PR #1721: ch-image.rst: update build cache comparison

hpc · Sep 12, 2023 · d98912f · d98912f
1 parent f1fa4df
commit d98912f
Showing 1 changed file with 67 additions and 20 deletions.
diff --git a/doc/ch-image.rst b/doc/ch-image.rst
@@ -67,12 +67,14 @@ Common options placed before or after the sub-command:
     exception is :code:`push`, which implies :code:`--auth`.
 
   :code:`--cache`
-    Enable build cache. Default if a sufficiently new Git is available.
+    Enable build cache. Default if a sufficiently new Git is available. See
+    section :ref:`Build cache <ch-image_build-cache>` for details.
 
   :code:`--cache-large SIZE`
     Set the cache’s large file threshold to :code:`SIZE` MiB, or :code:`0` for
     no large files, which is the default. This can speed up some builds.
-    **Experimental.** See section "Build cache" for details.
+    **Experimental.** See section :ref:`Large file threshold
+    <ch-image_bu-large>` for details.
 
   :code:`--no-cache`
     Disable build cache. Default if a sufficiently new Git is not available.
@@ -277,6 +279,8 @@ storage directory with :code:`ch-image reset`.
    will likely have strong opinions.
 
 
+.. _ch-image_build-cache:
+
 Build cache
 ===========
 
@@ -304,7 +308,7 @@ restored by the cache by default. Notably, extended attributes in privileged
 namespaces (e.g. :code:`trusted`) cannot be read by :code:`ch-image` and will be
 lost without warning.
 
-The cache has three modes, *enabled*, *disabled*, and a hybrid mode called
+The cache has three modes: *enabled*, *disabled*, and a hybrid mode called
 *rebuild* where the cache is fully enabled for :code:`FROM` instructions, but
 all other operations re-execute and re-cache their results. The purpose of
 *rebuild* is to do a clean rebuild of a Dockerfile atop a known-good base
@@ -319,23 +323,64 @@ appropriate Git is installed, otherwise *disabled*.
 Compared to other implementations
 ---------------------------------
 
-Other container implementations typically use build caches based on overlayfs,
-or fuse-overlayfs in unprivileged situations (configured via a "storage
-driver").

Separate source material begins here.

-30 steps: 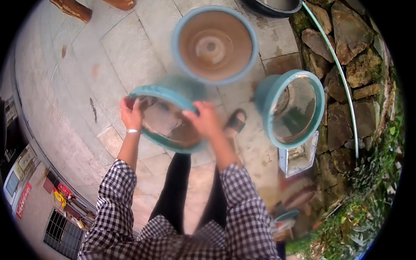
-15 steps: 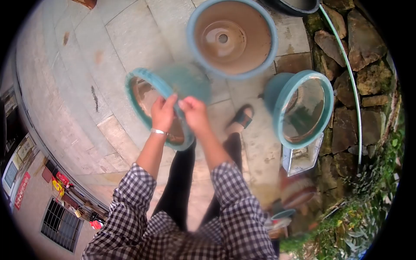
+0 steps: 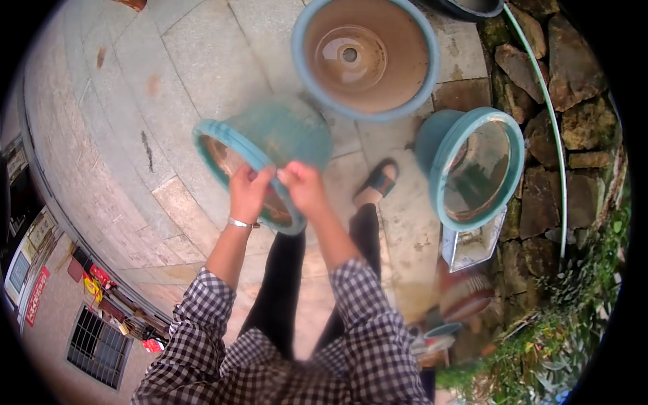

This works by creating a new tmpfs for each instruction, layered
-atop the previous instruction’s tmpfs using overlayfs. Each layer can then be
-tarred up separately to form a tar-based diff.
-
-The Git-based cache has two advantages over the overlayfs approach. First,
-kernel-mode overlayfs is only available unprivileged in Linux 5.11 and higher,
-forcing the use of fuse-overlayfs and its accompanying FUSE overhead for
-unprivileged use cases. Second, Git de-duplicates and compresses files in a
-fairly sophisticated way across the entire build cache, not just between image
-states with an ancestry relationship (detailed in the next section).
-
-A disadvantage is lowered performance in some cases. Preliminary experiments
-suggest this performance penalty is relatively modest, and sometimes
-Charliecloud is actually faster than alternatives. We have ongoing experiments
-to answer this performance question in more detail.
+.. note::
+
+   This section is a lightly edited excerpt from our paper “`Charliecloud’s
+   layer-free, Git-based container build cache
+   <https://arxiv.org/abs/2309.00166>`_”.
+
+Existing tools such as Docker and Podman implement their build cache with a
+layered (union) filesystem such as `OverlayFS
+<https://github.com/torvalds/linux/blob/af5f239/Documentation/filesystems/overlayfs.rst>`_
+or `FUSE-OverlayFS <https://github.com/containers/fuse-overlayfs/tree/v1.12>`_
+and tar archives to represent the content of each layer; this approach is
+`standardized by OCI
+<https://github.com/opencontainers/image-spec/blob/63b8bd0/spec.md>`_. The
+layered cache works, but it has drawbacks in three critical areas:
+
+1. **Diff format.** The tar format is poorly standardized and `not designed
+   for diffs <https://www.cyphar.com/blog/post/20190121-ociv2-images-i-tar>`_.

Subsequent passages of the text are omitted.